We sell advertisers space on Facebook -- much like TV or radio or newspapers do. We don’t sell your information. When an advertiser runs a campaign on Facebook, we share reports about the performance of their ad campaign. We could, for example, tell an advertiser that more men than women responded to their ad, and that most people clicked on the ad from their phone.

Why does Facebook need all this data?

As people use Facebook, they share information and content -- whether it's liking a post, sharing a photo or updating their profile. We use this information to give you a better service. For example, we can show you photos from your closest friends at the top of your News Feed, or show you articles about issues that matter most to you, or suggest groups that you might want to join.

Data also helps us show you better and more relevant ads. And it lets advertisers reach the right people, including millions of small businesses and non-profits who rely on Facebook every day to reach people that might be interested in their product or cause. Data lets a local coffee shop survive and grow amid larger competitors by showing ads to customers in its area. And it lets a non-profit promote a diabetes fundraiser to those interested in the cause.

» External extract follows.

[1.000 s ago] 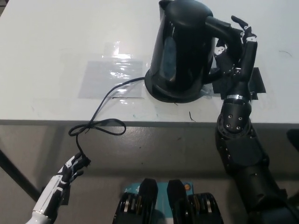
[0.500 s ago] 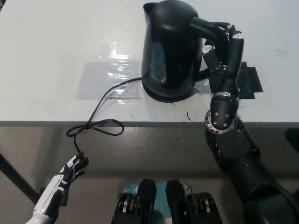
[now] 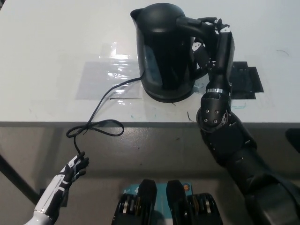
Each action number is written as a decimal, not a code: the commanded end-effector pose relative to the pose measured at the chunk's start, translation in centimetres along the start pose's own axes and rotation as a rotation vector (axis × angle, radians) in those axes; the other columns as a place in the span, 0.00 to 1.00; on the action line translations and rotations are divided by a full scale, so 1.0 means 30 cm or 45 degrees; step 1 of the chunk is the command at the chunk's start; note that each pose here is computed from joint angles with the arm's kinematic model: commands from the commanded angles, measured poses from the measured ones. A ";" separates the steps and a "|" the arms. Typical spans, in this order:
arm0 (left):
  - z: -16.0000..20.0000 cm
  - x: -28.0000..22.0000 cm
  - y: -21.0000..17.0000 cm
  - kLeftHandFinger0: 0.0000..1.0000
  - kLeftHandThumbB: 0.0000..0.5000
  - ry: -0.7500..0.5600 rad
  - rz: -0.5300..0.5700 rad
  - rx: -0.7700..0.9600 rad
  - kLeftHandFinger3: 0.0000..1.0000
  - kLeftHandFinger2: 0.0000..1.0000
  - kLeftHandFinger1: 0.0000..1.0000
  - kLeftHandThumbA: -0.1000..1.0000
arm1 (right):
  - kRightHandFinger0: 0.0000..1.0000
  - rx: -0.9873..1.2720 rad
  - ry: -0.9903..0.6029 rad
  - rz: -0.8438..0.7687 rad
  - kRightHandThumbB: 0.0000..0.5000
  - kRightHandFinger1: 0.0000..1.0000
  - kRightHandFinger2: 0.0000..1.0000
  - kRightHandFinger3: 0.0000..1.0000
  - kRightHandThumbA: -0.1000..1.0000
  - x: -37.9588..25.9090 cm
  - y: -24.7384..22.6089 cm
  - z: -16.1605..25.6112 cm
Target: A kettle and its base are kept separately on the desk infront of the robot and the robot uses its right hand to lift the kettle by its handle and places it on its base to align it correctly.
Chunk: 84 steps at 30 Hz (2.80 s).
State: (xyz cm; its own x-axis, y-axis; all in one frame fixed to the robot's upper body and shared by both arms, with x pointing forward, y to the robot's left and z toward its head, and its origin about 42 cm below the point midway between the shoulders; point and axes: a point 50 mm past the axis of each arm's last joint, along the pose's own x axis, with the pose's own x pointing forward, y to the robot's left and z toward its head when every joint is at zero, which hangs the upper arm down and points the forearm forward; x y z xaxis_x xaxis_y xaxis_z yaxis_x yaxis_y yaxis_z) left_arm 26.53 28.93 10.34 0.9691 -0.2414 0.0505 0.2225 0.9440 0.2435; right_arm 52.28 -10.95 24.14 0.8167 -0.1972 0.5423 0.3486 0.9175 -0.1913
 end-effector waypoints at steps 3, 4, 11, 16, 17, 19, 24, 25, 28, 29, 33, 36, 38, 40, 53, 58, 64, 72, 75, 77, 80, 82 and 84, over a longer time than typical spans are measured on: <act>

What if I don't want my data used to show me ads?

You can't opt out of ads altogether because ads are what keep Facebook free, but you do have different options to control how your data can and can’t be used to show you ads. They're all found in ad preferences.

You can decide which of your profile fields you want used for ad targeting in the Information section under "About You." You can remove yourself from interests under "Interests" and categories under "Your Categories." You can turn off ads that use data from apps or websites that you visit in the Ads Settings section under "Ads based on use of websites and apps."

Facebook is going to continue to face accusations, suspicion and scrutiny, and the company seems to be operating under the misapprehension that it can fend this off by repeating the same stock answers again and again. In reality, this approach is unlikely to cut it with many people.